En previsión de acontecimientos y también de la evolución de las encuestas, tanto el PP como el PSOE han presentado, de momento, programas incompletos que irán rellenando sus principales líderes a conveniencia, a medida que se acerque el 9-M. En medios, ésta será, sin duda, una de las campañas electorales más potentes que encararán el PSOE y el PP, aunque los principales focos de atención terminarán polarizados en los debates televisados que Zapatero y Rajoy celebrarán el 25 de febrero y el 3 de marzo.

Pero, pese al deterioro de la coyuntura, en la contienda económica no todo son ventajas para el PP. Pedro Solbes no es sólo más conocido que Pizarro, sino que es uno de los miembros del Gobierno que goza de mayor popularidad en todos los sondeos. La insistencia de Zapatero en seguir contando con él en la próxima legislatura, prescindiendo de otras alternativas ya quemadas o de inferior categoría, no ha sido casual y ha descansado no sólo en la necesidad de transmitir un mensaje de tranquilidad al mundo del dinero, con lógicas preferencias por un perfil tan neutral como moderado, sino también en el traslado de confianza a los ciudadanos.

Su papel en la polémica opa sobre Endesa fue mucho más discreto que el de otros miembros del Gobierno, la misma actitud que terminó poniéndole también en valor en otras operaciones financieras que se vieron frustradas en la primera parte de la legislatura. Al contrario que Pizarro, Solbes nunca dio el salto a la empresa privada y siempre prefirió surcar las aguas de la administración, primero como asesor de Leopoldo Calvo Sotelo en el Ministerio de Relaciones con las Comunidades Europeas, desde el que se comenzó a preparar el ingreso de España en la UE, y más tarde desde los Ministerios de Agricultura y Economía en la etapa de Felipe González. A esta experiencia sumó después su responsabilidad como comisario europeo de Economía, cargo al que le aupó José María Aznar formando pareja con la ya fallecida Loyola de Palacio como comisaria de Agricultura.

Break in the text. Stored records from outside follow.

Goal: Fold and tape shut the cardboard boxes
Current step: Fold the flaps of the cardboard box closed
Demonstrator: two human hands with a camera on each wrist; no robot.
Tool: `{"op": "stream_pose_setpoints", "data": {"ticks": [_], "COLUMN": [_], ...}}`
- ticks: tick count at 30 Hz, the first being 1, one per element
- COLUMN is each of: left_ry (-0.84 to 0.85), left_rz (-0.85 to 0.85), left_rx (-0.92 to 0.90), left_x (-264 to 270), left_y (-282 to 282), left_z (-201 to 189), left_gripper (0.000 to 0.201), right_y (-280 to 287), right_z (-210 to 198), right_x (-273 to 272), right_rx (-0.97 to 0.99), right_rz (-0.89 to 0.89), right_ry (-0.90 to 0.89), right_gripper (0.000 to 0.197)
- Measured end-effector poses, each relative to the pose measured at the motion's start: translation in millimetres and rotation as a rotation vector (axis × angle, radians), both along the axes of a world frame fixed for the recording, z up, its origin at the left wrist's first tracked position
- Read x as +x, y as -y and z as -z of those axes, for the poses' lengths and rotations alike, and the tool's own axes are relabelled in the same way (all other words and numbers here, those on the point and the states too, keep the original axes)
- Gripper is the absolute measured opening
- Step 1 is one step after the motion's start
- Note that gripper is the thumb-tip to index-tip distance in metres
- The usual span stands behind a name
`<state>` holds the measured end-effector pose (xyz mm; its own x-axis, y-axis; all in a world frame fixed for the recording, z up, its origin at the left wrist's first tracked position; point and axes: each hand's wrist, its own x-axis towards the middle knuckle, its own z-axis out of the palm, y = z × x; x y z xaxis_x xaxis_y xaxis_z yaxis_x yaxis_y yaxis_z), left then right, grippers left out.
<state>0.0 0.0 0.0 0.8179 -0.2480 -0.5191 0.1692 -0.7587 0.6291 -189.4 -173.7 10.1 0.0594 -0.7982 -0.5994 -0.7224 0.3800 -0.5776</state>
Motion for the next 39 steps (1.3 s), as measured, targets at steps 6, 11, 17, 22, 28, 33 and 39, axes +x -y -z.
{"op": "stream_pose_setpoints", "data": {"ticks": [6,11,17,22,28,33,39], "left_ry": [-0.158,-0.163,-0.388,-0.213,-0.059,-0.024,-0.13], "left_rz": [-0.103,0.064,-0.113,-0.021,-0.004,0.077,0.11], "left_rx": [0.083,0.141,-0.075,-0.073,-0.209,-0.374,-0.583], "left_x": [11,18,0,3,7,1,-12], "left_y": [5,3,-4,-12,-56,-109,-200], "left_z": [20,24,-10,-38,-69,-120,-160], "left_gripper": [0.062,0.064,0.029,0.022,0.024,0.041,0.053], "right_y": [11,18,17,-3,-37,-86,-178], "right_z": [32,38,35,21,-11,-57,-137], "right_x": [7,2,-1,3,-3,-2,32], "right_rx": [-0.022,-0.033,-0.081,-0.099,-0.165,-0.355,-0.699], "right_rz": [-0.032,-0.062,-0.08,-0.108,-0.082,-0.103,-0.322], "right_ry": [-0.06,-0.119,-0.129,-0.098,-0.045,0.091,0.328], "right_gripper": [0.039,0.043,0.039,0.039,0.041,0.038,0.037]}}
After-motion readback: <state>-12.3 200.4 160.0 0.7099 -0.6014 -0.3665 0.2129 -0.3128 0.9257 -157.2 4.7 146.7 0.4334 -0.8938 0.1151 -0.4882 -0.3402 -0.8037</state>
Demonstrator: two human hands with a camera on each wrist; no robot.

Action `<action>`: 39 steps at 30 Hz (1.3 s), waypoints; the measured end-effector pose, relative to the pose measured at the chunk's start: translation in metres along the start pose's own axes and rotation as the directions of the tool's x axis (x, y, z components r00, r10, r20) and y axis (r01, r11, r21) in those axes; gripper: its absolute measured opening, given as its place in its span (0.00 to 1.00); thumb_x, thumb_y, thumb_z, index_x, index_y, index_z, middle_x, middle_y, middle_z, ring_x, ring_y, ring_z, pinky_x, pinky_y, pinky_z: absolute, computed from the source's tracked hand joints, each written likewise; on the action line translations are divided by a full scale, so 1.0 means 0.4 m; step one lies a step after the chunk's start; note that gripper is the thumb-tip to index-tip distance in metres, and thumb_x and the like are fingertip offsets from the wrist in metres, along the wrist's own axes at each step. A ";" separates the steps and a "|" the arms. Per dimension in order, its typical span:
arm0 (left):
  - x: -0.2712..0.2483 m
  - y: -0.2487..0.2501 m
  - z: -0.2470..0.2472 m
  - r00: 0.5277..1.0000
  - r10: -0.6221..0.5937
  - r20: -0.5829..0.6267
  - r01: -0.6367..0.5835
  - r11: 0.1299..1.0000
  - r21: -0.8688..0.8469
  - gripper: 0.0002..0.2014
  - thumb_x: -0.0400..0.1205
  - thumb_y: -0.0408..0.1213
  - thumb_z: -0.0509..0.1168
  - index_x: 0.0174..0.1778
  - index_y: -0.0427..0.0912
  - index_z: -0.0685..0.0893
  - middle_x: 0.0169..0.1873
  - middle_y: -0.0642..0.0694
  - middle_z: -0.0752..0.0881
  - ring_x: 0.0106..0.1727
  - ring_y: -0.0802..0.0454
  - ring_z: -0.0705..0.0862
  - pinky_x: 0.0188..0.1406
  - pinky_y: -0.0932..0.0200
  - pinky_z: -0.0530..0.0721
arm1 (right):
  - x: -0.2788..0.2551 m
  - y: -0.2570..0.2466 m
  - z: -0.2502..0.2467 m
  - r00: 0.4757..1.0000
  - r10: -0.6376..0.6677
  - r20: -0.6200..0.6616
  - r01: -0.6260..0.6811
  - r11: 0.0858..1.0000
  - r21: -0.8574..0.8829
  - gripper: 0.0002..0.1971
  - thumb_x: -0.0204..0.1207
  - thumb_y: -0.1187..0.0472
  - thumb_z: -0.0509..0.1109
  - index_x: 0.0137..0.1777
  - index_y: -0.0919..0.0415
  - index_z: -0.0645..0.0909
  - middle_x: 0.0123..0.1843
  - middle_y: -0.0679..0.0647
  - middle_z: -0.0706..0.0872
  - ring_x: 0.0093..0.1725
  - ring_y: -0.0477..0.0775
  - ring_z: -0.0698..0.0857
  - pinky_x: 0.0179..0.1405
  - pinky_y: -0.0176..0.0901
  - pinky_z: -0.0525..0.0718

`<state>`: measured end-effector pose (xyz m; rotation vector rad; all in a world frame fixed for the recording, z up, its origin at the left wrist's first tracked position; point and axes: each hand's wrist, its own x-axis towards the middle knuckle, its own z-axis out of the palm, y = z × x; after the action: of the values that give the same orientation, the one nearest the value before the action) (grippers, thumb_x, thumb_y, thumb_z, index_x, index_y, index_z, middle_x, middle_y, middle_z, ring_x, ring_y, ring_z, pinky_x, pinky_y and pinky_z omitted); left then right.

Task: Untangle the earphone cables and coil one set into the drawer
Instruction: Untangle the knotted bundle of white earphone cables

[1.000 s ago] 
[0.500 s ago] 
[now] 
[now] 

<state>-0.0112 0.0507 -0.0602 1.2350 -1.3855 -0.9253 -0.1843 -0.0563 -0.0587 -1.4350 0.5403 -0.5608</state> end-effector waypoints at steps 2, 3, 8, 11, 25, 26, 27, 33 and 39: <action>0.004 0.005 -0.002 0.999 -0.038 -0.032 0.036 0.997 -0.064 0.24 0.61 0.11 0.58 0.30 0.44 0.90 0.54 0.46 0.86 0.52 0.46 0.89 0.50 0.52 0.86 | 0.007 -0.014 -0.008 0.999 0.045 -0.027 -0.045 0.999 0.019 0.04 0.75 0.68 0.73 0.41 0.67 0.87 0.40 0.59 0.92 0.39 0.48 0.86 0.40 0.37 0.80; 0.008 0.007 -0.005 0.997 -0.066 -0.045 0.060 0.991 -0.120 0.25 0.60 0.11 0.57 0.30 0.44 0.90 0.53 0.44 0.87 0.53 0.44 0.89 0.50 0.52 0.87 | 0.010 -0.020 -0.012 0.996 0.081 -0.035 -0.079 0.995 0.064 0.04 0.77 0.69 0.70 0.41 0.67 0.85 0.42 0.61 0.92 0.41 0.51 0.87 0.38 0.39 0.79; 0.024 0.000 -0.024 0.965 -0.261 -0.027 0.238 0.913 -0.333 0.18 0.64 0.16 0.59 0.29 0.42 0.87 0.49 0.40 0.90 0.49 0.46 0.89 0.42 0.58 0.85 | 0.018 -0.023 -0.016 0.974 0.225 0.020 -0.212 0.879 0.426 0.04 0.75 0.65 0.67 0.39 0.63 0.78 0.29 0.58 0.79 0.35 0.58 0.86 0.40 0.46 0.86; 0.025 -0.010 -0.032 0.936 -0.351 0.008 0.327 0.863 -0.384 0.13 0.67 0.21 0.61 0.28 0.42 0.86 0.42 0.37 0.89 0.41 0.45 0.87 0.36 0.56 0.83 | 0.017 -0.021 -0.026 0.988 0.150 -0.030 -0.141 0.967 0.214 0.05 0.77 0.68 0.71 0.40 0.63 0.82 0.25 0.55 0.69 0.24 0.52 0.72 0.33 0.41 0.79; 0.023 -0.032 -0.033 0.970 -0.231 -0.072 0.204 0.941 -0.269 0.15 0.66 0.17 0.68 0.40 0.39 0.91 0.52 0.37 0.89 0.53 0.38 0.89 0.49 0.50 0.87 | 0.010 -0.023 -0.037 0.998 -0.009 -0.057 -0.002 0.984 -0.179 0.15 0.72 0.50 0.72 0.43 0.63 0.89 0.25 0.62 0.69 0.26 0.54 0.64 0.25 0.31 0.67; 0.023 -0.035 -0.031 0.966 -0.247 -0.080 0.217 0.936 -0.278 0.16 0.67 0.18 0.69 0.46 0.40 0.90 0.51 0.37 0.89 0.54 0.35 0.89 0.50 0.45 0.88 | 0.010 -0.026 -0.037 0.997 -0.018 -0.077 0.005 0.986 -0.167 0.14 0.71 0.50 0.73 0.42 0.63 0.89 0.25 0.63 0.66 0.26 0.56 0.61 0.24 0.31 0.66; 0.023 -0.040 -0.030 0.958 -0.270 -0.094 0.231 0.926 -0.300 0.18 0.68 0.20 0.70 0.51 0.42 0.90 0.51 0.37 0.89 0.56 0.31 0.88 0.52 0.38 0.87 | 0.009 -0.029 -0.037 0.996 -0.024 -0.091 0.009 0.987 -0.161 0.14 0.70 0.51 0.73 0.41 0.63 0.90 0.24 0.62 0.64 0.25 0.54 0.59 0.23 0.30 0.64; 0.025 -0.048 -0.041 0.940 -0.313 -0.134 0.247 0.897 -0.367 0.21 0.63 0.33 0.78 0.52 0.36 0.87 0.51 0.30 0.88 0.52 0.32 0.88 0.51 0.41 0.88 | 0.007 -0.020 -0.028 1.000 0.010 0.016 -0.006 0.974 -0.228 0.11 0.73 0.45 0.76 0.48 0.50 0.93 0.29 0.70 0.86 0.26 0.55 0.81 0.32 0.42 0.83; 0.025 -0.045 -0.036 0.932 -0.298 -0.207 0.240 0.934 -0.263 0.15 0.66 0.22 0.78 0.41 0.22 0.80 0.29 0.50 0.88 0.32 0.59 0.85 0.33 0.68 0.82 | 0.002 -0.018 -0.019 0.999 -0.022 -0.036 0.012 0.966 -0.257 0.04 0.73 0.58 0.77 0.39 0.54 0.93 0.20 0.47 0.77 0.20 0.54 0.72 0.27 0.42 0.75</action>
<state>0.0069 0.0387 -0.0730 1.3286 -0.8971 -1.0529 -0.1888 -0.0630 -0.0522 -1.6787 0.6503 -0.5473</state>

Cuando al inicio de la transición, en 1975, Juan Miguel Villar Mir aceptó pilotar el Ministerio de Economía en el primer Gobierno de la Monarquía, su decisión de aparcar sus responsabilidades empresariales duró sólo un año. En el PP no se descarta que el horizonte político de Pizarro sea mucho más largo, con independencia de que Rajoy gane o no las elecciones. Tal vez ello dependa de cómo termine su duelo con Solbes, aunque el carácter de servidores públicos que ambos se arrogan no les mueva a un enfrentamiento demasiado cruento. Todo puede quedar entre caballeros, aunque el ambiente reinante no les acompañe.